EXERCISE
Every line of the records that contains the string "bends" counts once; give the total and nothing else.

DATA
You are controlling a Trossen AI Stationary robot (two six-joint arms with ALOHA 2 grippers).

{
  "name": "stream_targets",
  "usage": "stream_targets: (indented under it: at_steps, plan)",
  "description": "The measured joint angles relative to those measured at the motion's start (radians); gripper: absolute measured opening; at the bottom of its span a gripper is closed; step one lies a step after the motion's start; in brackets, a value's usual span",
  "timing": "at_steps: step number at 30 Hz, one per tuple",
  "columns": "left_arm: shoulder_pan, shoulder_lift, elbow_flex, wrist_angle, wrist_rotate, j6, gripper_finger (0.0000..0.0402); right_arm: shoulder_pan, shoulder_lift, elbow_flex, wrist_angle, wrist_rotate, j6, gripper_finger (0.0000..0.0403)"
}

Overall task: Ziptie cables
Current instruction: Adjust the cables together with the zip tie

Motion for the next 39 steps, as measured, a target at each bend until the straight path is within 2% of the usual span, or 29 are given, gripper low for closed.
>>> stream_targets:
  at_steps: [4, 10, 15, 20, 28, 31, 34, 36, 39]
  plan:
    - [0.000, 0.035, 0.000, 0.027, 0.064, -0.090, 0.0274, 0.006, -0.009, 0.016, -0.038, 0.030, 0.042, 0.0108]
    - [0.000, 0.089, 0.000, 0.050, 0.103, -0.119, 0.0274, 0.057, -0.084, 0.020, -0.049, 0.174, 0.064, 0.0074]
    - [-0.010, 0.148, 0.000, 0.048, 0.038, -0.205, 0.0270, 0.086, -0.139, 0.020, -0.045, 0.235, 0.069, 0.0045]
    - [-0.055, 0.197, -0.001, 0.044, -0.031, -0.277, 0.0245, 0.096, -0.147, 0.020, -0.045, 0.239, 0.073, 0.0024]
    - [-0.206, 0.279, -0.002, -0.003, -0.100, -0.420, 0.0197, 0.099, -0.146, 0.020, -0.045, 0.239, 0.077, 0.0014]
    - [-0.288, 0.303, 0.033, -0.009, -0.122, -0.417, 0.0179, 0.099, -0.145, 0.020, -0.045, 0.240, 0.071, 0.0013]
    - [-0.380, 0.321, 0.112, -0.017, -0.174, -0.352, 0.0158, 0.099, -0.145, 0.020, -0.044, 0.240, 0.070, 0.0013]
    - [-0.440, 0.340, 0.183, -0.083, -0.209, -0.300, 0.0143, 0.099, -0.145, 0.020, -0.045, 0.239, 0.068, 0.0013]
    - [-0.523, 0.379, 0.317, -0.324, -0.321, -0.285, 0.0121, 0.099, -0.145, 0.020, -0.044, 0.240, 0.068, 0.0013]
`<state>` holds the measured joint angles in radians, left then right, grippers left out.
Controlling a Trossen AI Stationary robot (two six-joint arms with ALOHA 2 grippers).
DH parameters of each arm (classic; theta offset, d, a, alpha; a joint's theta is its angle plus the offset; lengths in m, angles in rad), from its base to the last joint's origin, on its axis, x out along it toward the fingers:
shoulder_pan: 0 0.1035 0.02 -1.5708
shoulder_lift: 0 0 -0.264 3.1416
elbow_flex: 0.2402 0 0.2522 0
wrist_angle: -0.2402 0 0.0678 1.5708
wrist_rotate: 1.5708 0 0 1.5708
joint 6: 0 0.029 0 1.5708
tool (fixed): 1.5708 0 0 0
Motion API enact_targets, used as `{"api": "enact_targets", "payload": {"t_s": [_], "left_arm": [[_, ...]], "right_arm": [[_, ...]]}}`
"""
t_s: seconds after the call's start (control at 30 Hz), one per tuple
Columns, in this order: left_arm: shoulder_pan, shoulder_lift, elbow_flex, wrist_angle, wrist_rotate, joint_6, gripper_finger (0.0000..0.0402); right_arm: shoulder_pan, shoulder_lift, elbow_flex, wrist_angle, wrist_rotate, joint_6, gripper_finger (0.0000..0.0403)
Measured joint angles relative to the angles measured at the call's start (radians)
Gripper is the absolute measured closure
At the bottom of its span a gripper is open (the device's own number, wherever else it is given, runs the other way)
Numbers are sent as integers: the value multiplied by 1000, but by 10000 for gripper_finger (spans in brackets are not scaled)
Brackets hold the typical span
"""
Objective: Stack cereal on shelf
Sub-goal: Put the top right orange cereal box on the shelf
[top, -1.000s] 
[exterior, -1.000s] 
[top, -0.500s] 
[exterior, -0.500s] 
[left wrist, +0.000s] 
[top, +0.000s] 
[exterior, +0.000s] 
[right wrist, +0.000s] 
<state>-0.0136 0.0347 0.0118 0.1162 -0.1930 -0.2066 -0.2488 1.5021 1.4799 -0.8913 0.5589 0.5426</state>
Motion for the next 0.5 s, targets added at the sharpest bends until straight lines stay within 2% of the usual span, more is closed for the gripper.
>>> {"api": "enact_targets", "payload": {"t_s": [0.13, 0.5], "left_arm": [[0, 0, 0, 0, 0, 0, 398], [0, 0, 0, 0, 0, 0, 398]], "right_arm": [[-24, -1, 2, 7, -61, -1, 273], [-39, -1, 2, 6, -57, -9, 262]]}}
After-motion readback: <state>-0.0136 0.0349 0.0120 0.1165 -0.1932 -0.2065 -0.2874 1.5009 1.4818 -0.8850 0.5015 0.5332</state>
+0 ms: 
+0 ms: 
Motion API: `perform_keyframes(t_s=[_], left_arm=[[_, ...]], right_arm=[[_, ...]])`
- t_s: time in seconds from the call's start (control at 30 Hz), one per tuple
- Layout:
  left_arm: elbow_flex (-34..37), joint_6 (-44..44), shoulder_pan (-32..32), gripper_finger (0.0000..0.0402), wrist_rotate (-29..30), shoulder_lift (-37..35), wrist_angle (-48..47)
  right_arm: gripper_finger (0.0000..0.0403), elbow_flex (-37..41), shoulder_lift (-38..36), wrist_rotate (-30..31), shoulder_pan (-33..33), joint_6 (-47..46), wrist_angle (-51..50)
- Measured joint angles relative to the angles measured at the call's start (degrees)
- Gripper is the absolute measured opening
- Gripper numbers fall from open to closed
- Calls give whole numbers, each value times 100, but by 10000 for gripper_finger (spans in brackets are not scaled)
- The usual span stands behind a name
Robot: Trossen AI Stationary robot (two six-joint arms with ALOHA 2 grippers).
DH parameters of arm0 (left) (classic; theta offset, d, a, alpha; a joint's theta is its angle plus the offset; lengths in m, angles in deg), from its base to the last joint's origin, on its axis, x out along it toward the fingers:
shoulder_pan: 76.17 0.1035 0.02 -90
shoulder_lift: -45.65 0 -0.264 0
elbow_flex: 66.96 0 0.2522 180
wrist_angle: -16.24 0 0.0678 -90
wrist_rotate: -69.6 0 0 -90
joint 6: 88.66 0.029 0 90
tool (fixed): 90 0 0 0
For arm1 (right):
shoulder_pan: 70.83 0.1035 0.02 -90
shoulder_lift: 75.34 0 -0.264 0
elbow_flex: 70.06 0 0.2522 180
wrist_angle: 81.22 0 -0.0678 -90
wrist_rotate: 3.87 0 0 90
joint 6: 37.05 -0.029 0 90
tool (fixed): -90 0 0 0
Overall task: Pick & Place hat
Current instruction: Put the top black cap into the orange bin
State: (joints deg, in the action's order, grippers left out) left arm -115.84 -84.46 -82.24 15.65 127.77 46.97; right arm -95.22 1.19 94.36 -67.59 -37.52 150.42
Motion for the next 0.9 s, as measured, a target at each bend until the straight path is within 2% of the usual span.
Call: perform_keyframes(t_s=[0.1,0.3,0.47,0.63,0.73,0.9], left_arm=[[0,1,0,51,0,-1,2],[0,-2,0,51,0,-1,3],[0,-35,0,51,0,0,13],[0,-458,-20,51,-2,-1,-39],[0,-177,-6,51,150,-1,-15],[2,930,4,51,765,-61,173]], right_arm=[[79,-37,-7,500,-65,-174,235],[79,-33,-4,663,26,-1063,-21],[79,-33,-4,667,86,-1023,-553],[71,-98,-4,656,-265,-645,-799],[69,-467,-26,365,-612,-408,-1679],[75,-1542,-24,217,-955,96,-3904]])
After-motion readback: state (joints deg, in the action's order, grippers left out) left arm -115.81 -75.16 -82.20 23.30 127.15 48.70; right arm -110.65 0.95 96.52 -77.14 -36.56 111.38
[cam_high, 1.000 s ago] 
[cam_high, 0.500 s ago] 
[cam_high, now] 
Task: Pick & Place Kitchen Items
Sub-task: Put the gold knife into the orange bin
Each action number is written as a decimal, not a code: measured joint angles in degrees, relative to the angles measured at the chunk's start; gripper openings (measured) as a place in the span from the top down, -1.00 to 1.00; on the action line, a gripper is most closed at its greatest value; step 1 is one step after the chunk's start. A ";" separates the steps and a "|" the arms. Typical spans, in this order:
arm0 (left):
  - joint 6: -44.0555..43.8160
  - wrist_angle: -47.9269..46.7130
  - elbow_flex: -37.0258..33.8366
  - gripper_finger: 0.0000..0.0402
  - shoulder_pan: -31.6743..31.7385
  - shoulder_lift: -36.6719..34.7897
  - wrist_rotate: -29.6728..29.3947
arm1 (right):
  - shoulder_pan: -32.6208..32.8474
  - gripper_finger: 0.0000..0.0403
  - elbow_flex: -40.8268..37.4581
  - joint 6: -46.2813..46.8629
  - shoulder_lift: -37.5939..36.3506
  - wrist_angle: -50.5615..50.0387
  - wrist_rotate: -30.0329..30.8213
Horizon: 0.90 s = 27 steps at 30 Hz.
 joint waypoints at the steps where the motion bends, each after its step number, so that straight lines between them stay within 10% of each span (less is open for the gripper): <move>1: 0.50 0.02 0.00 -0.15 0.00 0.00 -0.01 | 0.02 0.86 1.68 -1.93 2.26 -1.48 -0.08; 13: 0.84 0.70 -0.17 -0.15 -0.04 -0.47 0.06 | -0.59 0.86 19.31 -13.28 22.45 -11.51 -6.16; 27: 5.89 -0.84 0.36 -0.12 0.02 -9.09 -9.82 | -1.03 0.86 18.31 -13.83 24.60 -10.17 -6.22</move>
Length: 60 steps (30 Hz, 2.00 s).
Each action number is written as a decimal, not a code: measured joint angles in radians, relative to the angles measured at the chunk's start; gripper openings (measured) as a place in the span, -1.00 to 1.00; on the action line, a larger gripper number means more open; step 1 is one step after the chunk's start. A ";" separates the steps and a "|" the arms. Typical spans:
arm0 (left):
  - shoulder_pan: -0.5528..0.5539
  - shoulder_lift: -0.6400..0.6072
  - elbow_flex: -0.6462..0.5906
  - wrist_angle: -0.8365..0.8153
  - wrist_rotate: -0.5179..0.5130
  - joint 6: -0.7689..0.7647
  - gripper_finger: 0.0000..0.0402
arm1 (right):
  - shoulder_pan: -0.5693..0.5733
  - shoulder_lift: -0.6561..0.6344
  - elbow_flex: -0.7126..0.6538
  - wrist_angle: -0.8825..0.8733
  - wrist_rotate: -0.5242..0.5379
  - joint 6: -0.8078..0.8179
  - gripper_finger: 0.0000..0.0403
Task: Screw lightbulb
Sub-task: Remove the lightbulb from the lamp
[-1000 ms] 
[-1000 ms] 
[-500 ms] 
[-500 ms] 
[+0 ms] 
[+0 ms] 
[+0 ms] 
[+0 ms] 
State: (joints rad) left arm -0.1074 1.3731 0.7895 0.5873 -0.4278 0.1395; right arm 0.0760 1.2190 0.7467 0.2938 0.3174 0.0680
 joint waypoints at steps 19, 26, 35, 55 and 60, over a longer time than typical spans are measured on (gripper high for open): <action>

ANSWER TO THE PROBLEM
2